Many of us daydream of leading luxurious lifestyles, but what exactly is a life of luxury? The Drum Network gathers a panel of experts to ask just that, and to find out whether brands really can hit their sales targets while epitomising luxury and remaining tantalisingly out of reach.
Today, time is the ultimate luxury. Taking time to be still, to be away from the pressures of daily life, your commute, your to-do list, relationships, bills, Trump, climate change, Brexit. As well as time, we use objects to harness our status quo, to plump up our feathers and say, ‘look what I have, look what I own’.
Whatever it may be that you deem luxury, we as humans try and build a temple of luxury around ourselves that we can take solace in. Knowing that you have something that others do not is what makes it selfishly exquisite. As the world becomes smaller and more accessible, luxury brands struggle to stand out among the furore of independently handcrafted watches and artisanal gins.
So how can brands attract a new generation of loyal customers? And how do they promote themselves as a whole lifestyle as opposed to just a beautiful fountain pen?
The Drum Network brings together a panel of experts to discuss the challenges luxury market faces, and we get their predictions on what lies ahead.
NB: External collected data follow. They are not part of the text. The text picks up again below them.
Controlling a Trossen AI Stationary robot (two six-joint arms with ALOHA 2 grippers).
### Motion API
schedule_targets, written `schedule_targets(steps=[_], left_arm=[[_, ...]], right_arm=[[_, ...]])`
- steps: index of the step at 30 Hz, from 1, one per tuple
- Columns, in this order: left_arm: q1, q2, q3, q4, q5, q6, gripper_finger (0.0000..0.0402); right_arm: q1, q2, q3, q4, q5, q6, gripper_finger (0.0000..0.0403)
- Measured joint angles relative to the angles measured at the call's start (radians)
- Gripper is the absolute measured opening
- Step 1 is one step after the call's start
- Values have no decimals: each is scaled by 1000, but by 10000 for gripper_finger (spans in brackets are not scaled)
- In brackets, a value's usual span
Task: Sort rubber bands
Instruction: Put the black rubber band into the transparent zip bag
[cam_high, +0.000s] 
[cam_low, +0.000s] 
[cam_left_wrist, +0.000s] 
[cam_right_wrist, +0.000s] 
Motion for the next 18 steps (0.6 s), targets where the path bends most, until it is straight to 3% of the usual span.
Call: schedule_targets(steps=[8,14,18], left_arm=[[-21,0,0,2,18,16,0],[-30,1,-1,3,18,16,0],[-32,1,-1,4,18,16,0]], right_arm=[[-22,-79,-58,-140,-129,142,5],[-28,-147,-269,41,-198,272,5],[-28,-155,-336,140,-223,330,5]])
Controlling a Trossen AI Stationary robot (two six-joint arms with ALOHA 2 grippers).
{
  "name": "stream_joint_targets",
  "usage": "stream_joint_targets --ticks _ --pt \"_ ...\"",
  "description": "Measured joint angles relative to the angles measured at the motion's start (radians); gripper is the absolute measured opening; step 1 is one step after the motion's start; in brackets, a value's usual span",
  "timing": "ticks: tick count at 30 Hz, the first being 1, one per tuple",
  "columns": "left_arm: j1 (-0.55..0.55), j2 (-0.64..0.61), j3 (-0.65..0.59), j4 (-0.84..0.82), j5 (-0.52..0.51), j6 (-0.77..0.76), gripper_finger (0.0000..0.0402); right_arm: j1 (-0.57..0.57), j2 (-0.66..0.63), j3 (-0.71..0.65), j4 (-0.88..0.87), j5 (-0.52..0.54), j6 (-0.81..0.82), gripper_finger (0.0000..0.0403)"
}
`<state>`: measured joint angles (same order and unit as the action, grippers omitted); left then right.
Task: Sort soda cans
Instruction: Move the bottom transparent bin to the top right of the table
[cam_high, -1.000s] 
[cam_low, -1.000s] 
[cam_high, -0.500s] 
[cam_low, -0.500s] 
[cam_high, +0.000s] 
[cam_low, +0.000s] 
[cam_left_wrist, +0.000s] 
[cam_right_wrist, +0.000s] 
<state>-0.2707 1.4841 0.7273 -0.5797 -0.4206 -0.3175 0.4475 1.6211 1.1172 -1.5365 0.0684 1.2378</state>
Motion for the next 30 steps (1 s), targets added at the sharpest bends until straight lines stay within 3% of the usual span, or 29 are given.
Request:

Joining us at Soho’s Riding House are Jessica Hodgson of Roast, Alicia Manji of TVC Group, Aesop’s Ed Woodcock, Laurel Davis of RPM, Rapp UK’s Sam Eccles, Underscore’s Samantha Gabriel and James Murphy of HPS Group.
The golden pillars of luxury
So, what is it that really defines luxury? “Scarcity is at the heart of luxury, which doesn’t really exist today,” explains HPS’s Murphy. “It’s a particularly outdated term, however the exclusivity of an object or thing propels it to unattainable levels. This out-of-reach psyche, of owning something others don’t, is what epitomises luxury itself.”
For Woodcock, scarcity is joined by rarity in his rules of luxury. “Even over generations, the one thing that breeds luxury is rarity. That is the basis of luxury which is becoming harder and harder to construct in the modern world with the advent of the internet. A lot more people have money too, so what is becoming unnecessary is becoming smaller and smaller. That’s a fundamental, structural problem of luxury.”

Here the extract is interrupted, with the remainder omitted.